### WHAT TO PRODUCE
Check every line below for the string "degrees". Copy the ones that have it.

[Extracted records]
********************

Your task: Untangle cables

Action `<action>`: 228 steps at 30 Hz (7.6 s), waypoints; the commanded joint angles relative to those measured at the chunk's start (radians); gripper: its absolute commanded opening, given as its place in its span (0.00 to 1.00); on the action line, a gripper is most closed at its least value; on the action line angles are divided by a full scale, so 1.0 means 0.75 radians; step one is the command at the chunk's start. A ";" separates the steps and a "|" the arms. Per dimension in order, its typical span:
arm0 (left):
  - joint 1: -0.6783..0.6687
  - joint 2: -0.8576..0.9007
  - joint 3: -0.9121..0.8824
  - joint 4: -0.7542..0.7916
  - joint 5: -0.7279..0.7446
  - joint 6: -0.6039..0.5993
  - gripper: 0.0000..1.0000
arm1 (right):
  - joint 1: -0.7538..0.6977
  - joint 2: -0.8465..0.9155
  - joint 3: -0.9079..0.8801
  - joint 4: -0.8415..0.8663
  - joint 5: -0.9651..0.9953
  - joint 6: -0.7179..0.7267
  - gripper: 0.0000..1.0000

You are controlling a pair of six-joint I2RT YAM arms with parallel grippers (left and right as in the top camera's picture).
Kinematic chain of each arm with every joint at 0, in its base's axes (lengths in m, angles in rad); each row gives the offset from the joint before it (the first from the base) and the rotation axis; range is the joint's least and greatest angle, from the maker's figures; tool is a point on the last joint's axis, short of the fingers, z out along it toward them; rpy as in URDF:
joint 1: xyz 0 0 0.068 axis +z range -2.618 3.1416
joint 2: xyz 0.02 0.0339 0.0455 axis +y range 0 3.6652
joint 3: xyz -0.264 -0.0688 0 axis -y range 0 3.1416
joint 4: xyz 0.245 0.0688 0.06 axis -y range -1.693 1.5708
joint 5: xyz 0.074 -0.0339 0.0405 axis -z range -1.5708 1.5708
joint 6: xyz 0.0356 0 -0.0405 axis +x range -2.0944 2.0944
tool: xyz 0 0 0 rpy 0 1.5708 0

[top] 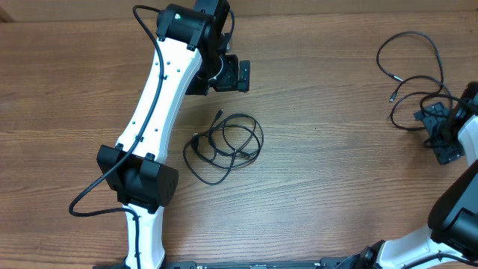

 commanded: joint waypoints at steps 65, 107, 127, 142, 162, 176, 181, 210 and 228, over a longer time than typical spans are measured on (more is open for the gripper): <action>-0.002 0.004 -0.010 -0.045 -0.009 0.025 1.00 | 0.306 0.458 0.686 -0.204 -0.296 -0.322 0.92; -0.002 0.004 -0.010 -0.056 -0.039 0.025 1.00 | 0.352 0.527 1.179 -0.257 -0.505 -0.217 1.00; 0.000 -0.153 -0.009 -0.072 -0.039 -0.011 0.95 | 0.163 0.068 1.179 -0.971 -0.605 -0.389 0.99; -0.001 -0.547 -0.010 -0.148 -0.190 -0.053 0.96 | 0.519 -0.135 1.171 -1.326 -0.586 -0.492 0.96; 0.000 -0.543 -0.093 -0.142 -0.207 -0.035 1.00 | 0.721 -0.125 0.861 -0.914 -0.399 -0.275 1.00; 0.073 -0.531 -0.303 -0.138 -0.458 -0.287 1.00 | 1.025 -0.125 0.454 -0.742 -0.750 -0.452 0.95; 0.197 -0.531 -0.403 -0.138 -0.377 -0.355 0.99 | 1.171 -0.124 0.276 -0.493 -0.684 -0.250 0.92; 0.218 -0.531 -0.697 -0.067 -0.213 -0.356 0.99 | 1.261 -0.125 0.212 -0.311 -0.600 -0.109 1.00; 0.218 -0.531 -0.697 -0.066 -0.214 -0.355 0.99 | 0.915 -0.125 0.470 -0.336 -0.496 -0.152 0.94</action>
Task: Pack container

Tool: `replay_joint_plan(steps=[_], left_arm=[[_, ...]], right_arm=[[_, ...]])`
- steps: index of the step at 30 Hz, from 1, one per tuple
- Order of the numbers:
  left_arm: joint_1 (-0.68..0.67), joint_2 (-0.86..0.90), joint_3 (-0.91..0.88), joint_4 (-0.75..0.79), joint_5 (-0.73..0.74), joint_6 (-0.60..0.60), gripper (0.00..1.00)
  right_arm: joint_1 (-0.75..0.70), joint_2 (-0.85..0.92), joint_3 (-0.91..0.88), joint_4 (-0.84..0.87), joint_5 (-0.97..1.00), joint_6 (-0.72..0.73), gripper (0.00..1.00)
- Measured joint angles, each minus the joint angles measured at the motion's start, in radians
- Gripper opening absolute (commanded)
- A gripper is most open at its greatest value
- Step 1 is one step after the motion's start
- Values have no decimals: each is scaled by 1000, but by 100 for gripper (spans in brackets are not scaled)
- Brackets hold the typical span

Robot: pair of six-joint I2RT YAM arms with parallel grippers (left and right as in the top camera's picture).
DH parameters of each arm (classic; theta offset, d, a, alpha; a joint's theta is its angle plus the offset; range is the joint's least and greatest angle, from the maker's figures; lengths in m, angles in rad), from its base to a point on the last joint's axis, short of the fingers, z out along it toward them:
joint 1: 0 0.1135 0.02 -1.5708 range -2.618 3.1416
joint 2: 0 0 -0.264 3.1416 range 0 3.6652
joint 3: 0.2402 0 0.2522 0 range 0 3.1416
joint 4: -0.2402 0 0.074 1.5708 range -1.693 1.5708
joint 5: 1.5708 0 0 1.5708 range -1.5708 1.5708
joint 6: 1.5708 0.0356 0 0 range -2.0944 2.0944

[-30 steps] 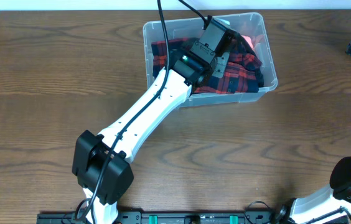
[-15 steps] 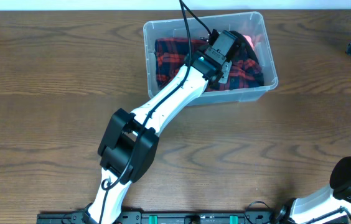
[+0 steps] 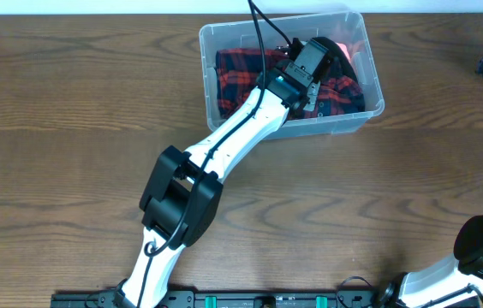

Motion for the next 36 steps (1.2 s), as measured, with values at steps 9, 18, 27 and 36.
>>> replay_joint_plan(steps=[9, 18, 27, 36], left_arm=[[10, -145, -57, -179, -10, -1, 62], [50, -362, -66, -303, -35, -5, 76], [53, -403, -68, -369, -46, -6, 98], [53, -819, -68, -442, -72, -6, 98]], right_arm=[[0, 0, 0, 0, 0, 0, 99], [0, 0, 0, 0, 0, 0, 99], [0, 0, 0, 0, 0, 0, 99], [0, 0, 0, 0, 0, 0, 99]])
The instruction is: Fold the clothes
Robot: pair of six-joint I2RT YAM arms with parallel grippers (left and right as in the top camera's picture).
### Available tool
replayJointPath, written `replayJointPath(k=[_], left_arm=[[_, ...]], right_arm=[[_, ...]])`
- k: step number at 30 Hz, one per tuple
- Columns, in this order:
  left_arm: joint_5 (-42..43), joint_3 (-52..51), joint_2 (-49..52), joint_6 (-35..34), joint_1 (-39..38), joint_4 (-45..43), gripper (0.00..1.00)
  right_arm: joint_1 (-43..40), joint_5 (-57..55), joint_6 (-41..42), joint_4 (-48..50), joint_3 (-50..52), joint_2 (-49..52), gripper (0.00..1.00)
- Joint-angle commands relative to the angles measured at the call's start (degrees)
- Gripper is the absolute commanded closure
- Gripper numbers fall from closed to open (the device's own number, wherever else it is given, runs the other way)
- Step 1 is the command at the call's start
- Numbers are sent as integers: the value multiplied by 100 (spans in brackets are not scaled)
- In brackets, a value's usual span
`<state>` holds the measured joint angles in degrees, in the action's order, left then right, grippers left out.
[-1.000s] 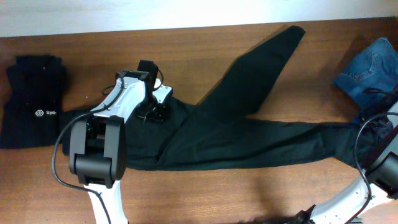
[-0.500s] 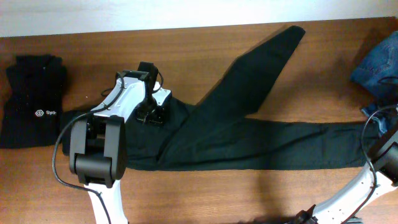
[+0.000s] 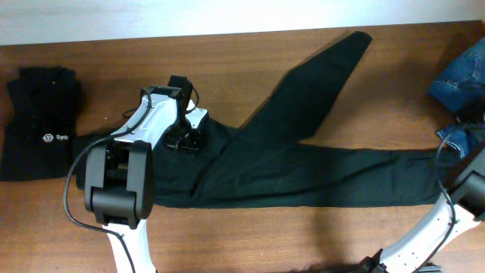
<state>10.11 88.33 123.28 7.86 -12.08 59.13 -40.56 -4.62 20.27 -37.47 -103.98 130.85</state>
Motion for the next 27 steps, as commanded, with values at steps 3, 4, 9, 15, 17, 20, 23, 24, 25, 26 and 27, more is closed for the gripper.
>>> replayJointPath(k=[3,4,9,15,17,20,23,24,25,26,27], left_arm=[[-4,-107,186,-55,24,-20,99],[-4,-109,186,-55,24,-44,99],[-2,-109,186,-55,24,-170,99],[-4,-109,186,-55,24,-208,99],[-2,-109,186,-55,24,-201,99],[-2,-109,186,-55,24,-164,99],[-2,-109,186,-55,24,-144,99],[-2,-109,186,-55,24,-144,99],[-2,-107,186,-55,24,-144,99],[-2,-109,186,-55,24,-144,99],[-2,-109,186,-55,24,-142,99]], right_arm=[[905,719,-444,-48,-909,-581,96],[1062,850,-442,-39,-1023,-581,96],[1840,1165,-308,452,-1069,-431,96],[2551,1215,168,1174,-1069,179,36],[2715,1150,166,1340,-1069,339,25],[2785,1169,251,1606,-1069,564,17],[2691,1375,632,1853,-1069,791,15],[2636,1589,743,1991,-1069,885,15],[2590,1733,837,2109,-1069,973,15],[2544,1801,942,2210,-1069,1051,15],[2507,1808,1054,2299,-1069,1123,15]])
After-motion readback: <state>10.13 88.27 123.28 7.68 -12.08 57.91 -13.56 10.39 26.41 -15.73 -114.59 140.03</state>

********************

### ANSWER BOX
- Joint-angle commands relative to the angles measured at the call's start (degrees)
`<state>` holds the measured joint angles in degrees, in the action's order, left then right, grippers left out.

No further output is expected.